A lot of young Belarusans like me feel like we do not have a future here if Lukashenko stays in power. But I love my country, and I do not want to immigrate to somewhere else to have a better life. I want to have that in Belarus.

Aug. 12:

Belarus owes so much to our women. The opposition movement was fronted by three women — Tikhonovskaya, Maria Kolesnikova and Veronika Tsepkalo. And on this day, it was women who helped end the violence of the protests.

Women wearing white joined hands and formed a long “solidarity chain” along the Minsk streets. It was to condemn all of the police violence against protesters.

My mother and girlfriend were in this chain. My father and I waited in a nearby car in case the situation turned violent and we needed to get away quickly. But the chain stood for about two hours — the first sign of hope that we could demonstrate peacefully.

Aug. 13:

My parents and I visited a hospital to bring food to injured protesters. There was a crowd outside chanting, “Thank you,” to the medical staff.

We met another protester, Kirill, while there. He had been arrested during the protests, and then he was beaten while detained at the Okrestina prison with injuries so bad that he had to be hospitalized. His skull was fractured. And he thinks he got lucky because being moved to the hospital meant he was spared more torture.

Kirill told us about how the authorities at the prison said they think they are saving the country from people who are paid by foreign governments to protest. It sounds so stupid, but maybe the police have really been led to believe that.

I think hearing so many accounts like Kirill’s just made the protest movement stronger because Belarusans saw what this government was doing to its own people.

Aug. 14:

Most of my friends were too afraid to protest on the streets, but they said they could not just sit at home doing nothing.

A couple brought food and medical supplies to my house, so we brought that to a different hospital. Seeing all of the injured people, protesters who said they’d spent days in prison with 50 people in one cell, was so scary.

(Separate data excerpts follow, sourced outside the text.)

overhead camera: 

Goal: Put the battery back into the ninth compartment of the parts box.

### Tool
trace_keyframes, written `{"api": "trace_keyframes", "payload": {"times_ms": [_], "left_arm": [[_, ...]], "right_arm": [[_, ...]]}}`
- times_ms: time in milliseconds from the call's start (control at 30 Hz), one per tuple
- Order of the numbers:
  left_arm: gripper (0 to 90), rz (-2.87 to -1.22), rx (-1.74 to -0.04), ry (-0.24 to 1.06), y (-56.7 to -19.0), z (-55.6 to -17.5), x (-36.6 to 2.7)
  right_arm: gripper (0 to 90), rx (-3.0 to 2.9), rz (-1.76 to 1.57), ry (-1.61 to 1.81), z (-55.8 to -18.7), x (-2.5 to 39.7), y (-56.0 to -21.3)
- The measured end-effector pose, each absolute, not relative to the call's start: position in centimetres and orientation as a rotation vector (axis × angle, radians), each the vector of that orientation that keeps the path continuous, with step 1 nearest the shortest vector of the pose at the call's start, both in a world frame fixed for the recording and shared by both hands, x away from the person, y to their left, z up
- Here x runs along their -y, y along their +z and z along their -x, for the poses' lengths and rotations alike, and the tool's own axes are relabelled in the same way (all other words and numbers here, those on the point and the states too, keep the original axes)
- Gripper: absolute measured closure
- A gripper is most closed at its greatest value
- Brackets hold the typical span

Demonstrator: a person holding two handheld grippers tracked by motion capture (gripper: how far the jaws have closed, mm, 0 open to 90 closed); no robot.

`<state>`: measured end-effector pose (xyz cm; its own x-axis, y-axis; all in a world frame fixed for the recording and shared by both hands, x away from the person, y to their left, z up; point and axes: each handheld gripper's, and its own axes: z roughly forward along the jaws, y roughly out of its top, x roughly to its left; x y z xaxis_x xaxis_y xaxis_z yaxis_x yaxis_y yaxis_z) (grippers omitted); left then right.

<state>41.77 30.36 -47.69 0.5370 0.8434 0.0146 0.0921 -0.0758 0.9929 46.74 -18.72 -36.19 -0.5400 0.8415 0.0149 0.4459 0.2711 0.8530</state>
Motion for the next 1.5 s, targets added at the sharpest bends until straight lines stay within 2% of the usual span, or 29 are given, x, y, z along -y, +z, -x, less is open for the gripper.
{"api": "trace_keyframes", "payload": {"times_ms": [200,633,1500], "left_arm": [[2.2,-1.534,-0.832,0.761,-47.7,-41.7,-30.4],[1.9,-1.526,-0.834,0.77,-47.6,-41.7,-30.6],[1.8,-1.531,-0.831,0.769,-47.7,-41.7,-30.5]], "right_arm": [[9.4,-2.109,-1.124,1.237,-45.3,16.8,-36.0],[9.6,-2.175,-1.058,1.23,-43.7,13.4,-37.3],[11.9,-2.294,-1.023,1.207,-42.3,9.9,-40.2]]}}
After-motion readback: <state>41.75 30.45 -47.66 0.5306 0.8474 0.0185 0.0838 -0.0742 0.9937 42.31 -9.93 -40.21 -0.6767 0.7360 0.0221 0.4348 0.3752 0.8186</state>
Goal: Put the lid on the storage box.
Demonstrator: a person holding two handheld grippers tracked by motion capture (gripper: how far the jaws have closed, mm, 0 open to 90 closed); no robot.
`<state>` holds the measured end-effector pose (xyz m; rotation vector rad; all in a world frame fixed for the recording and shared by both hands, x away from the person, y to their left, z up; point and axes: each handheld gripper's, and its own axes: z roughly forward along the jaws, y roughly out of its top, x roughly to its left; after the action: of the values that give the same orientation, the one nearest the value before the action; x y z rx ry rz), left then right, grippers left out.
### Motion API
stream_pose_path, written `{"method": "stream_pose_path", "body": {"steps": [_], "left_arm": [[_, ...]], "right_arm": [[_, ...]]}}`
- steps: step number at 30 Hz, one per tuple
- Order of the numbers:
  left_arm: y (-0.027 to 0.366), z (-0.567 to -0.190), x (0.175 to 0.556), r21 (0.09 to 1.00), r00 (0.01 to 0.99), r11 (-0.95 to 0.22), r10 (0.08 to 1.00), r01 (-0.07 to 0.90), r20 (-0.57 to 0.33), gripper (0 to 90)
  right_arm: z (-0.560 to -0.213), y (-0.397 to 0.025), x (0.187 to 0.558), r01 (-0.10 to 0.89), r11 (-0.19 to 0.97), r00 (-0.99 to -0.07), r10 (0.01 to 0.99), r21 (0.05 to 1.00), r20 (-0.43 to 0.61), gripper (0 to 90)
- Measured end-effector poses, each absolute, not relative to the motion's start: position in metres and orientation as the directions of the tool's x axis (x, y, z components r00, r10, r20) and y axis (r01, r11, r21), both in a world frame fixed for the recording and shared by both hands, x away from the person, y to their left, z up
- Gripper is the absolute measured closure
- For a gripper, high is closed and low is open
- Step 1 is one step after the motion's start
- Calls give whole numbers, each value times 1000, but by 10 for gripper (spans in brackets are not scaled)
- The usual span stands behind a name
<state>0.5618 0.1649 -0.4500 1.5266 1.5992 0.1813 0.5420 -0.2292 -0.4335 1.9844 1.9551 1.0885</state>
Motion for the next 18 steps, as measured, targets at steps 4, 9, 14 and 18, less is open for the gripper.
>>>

While I was at the hospital, I collected the names and contact information of the injured people there because my family knows some lawyers who have offered to help them get justice free of charge. They want to help people fighting for our freedom.

After a couple days without hearing from her, Tikhanovskaya released another video saying we should protest peacefully all over the country over the weekend. I always knew she’d be back. Everyone in Belarus did.

Aug. 15:

The first time I attended a protest against Lukashenko, I was 15 years old. But that didn’t compare to this, seeing tens of thousands of people on the streets of Minsk.

Saturday’s demonstration felt like a festival. There was no violence. Women were coming up to the security officials and handing them flowers or hugging them because they made no move to disperse us. There was even free water. The mood felt almost joyful, like a celebration after all that we’d endured during the week.

We went and laid flowers at a memorial by the Pushkinskaya metro station for a protester, Alexander Taraikovsky, who was killed on Aug. 10 during the crackdown by police. It was a reminder of what we’d already lost during this fight, and why we can’t give up.

Aug. 16:

I’d never seen so many people on the streets of Minsk. I heard it was more than 200,000, the largest protest in our country’s history.

One cool thing was seeing how many people from the LGBTQ community were at this rally. They had rainbow flags draped around their shoulders because they weren’t afraid like they were earlier under the Lukashenko regime.

The older generation still remembers the Soviet Union, when there was even less freedom. They believe in this movement, but maybe they’re not believing that something will change yet. But for young people, we’ve lived our entire lives under Lukashenko. It’s enough.